Marqusee: Well, obviously my friends in the department knew my politics. But even political appointees of the Bush administration really liked me and thought I was effective. I have stayed in touch with most of the political appointees I worked for through three administrations and they still seek my advice. I always tried to lay out for them what the pluses and minuses of a particular policy would be.

But the Bush administration, more than the Clinton or Obama ones, did try to influence what we did on environmental issues. The Bush White House set litmus tests for who got named to the Scientific Advisory Board of the Strategic Environmental Research and Development Program, which I was on. We had people they wouldn’t approve purely because of their politics, not because of their professional reputation—even people nominated by the National Academy of Sciences. At times during the Bush years, industry would get more say on environmental issues than they would in other administrations. I was at meetings where the lobbyist for General Electric would say, “DoD, won’t you go to the White House for us and say, ‘This regulation on dioxins is way too onerous and it’ll hurt you as well.’” I would tell my political bosses, “One, I think the science is not determined on that. Two, if I were to make a list of the twenty top environmental issues you want to spend political capital on, this wouldn’t even be on the list. It’s on GE’s list because they’re worried about money. We shouldn’t do it.”

Kazin: Did you ever face a conflict between your political views and the duties of your position? For example, did officials ever ask you how the military could use energy more efficiently in Iraq so the invasion would be less costly?

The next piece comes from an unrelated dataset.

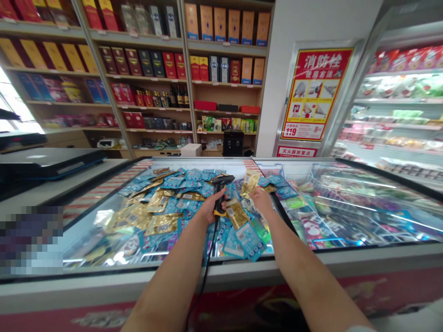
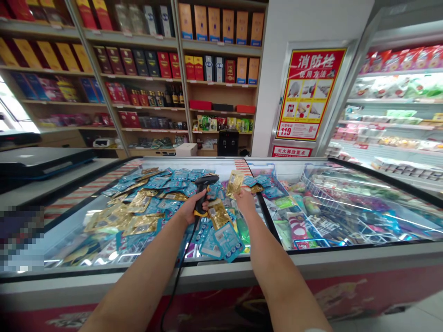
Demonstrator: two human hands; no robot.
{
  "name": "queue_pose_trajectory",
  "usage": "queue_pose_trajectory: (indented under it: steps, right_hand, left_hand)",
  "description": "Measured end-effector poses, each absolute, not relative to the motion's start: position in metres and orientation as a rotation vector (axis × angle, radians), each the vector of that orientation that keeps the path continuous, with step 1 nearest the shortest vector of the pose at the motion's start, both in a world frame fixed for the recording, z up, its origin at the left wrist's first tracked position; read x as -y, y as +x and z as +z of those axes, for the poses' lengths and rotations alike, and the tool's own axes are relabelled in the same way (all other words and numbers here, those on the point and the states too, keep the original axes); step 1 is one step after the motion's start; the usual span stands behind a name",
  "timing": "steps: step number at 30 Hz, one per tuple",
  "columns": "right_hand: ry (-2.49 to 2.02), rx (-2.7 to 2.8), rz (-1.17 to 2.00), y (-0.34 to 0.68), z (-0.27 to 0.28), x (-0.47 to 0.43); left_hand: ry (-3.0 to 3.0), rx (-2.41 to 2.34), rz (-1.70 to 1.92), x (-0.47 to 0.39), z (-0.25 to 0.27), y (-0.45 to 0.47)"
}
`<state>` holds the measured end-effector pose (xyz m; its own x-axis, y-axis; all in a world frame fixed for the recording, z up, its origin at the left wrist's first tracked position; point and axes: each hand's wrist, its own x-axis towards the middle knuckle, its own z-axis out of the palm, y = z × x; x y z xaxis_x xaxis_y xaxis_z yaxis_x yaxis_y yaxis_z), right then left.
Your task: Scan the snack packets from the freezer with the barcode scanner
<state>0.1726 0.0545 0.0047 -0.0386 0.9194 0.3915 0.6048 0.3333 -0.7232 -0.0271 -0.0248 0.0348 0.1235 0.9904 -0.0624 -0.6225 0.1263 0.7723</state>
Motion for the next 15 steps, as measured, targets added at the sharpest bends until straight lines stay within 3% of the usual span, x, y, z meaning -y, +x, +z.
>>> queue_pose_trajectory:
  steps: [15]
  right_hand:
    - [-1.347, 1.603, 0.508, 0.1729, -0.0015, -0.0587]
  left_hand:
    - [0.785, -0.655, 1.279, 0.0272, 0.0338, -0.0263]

Marqusee: Early in my career, before I joined the Department of Defense, I worked for military think tanks. I did face that conflict during the first Iraq War, and that’s what made me change fields. But at the DoD, the research I did was rarely tied to an operational issue, to the mission itself. Ironically, leading up to the Iraq invasion in 2003, I heard more criticism about it inside the Pentagon than I heard in my very liberal town of Chevy Chase. After the invasion went sour, in the military’s own academic journals, there was a lot of skepticism too. Colonels and other officers accused senior four-star generals of having failed in their responsibility to speak truth to power. So the military has a lot of internal criticism within its own ranks, which doesn’t get publicized. People who have family members who get wounded or killed believe they have to support their own. Politicians won’t do it.

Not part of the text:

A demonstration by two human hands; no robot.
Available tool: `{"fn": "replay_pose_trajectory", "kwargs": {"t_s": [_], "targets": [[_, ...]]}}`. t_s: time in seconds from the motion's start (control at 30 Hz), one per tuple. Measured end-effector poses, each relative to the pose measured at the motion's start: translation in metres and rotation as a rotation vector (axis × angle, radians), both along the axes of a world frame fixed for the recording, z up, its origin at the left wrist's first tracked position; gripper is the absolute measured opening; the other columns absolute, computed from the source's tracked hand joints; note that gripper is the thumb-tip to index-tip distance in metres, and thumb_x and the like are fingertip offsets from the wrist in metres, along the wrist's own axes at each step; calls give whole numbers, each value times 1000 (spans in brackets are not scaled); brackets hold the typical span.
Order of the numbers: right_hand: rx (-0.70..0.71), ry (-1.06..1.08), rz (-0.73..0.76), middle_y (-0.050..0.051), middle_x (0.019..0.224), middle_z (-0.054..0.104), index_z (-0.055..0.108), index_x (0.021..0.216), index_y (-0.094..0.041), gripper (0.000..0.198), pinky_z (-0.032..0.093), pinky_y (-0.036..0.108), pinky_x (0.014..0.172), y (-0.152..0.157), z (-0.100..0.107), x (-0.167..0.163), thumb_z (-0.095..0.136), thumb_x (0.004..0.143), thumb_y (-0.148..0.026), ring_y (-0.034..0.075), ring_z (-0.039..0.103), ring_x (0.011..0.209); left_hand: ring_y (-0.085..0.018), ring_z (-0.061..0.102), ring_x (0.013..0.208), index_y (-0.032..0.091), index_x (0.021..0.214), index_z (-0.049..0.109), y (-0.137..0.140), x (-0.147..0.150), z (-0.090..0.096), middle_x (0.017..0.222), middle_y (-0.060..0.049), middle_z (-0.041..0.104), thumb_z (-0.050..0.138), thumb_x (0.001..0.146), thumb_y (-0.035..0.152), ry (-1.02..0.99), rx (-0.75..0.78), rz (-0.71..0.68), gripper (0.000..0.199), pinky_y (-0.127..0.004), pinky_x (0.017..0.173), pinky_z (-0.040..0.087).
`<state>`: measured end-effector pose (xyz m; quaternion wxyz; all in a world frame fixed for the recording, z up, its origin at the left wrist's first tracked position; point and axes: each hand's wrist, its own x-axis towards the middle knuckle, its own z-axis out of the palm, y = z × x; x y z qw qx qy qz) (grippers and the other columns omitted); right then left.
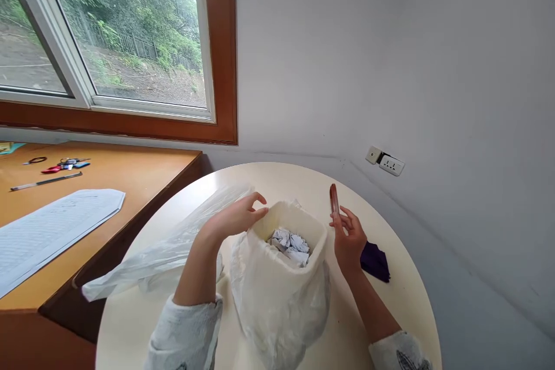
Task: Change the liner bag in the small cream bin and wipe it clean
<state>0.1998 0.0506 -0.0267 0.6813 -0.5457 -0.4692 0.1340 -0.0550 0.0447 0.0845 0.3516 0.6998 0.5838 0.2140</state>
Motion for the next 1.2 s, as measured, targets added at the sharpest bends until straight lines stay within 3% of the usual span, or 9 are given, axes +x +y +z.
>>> {"fn": "replay_pose_trajectory", "kwargs": {"t_s": [0.13,0.4,0.57,0.73,0.83,0.93,1.03,1.2], "targets": [[147,59,-27,8,77,64,59,99,-12,36,50,29,58,15,33,0,57,77,-40,17,61,71,-18,57,63,27,110,49,1,3,-2,88,-5,66,43,75,55,15,25,42,45,-26,52,41],[364,10,-153,1,69,56,63,95,-15,29,48,25,58,22,101,-18,54,80,-37,11,55,62,-19,56,57,19,111,38,0,26,-5,69,-4,60,32,85,43,127,172,161,36,-26,49,34],[307,-43,-87,2,69,61,65,95,-15,27,49,26,59,11,114,-29,56,79,-34,13,59,63,-26,60,68,16,109,37,-7,43,1,80,-13,64,27,87,32,272,209,237,29,-30,55,37],[232,-185,-47,4,71,65,68,91,-16,24,49,26,56,-5,121,-29,57,78,-33,15,61,65,-26,61,71,19,101,42,-12,46,7,81,-12,65,30,86,32,318,150,158,24,-29,55,37],[207,-227,-31,3,72,67,68,88,-18,20,48,25,54,-14,127,-29,57,78,-31,15,62,65,-25,60,71,21,96,47,-12,40,10,79,-9,65,31,86,39,302,213,219,25,-29,55,37],[202,-264,-7,2,73,67,68,87,-20,17,48,25,56,-21,130,-32,57,79,-30,14,62,65,-21,56,63,22,88,52,-13,34,15,68,-4,61,34,85,40,184,331,286,25,-28,52,35],[237,-314,13,1,73,67,68,86,-21,15,46,25,55,-25,130,-36,57,79,-28,13,60,63,-16,51,56,20,81,56,-13,33,20,61,-1,57,39,84,40,-76,401,273,26,-26,51,37],[375,-609,150,-2,61,63,67,78,-21,7,40,28,61,-28,129,-45,60,78,-22,10,48,53,-15,55,57,13,101,56,-15,38,25,67,-4,60,42,83,48,-562,216,149,42,-27,52,45]]}}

Kazin: Early this year, the Department of Defense issued a new policy on how to handle climate change. What do you think of it?

Marqusee: It’s titled, “Climate Change Adaptation and Resilience.” It’s a strong and well-thought out policy, the outgrowth of many years of work and discussions across the Department. It commits the Pentagon “to address the impacts of climate change in order to maintain an effective and efficient U.S. military.” This includes:

  1. Identification and assessment of the effects of climate change on the DoD mission.
  2. Taking those effects into consideration when developing plans and implementing procedures.
  3. Anticipating and managing any risks that develop as a result of climate change to build resilience.

The DoD recognizes climate change is real, it is serious, and it will impact its mission. Now it will be the DoD’s responsibility to adapt to these changes. One of the Department’s strengths is that when it establishes a goal and direction it can act decisively and bring significant resources to bear on the problem.


Jeffrey Marqusee is Chief Scientist at Noblis, Inc. Michael Kazin is co-editor of Dissent.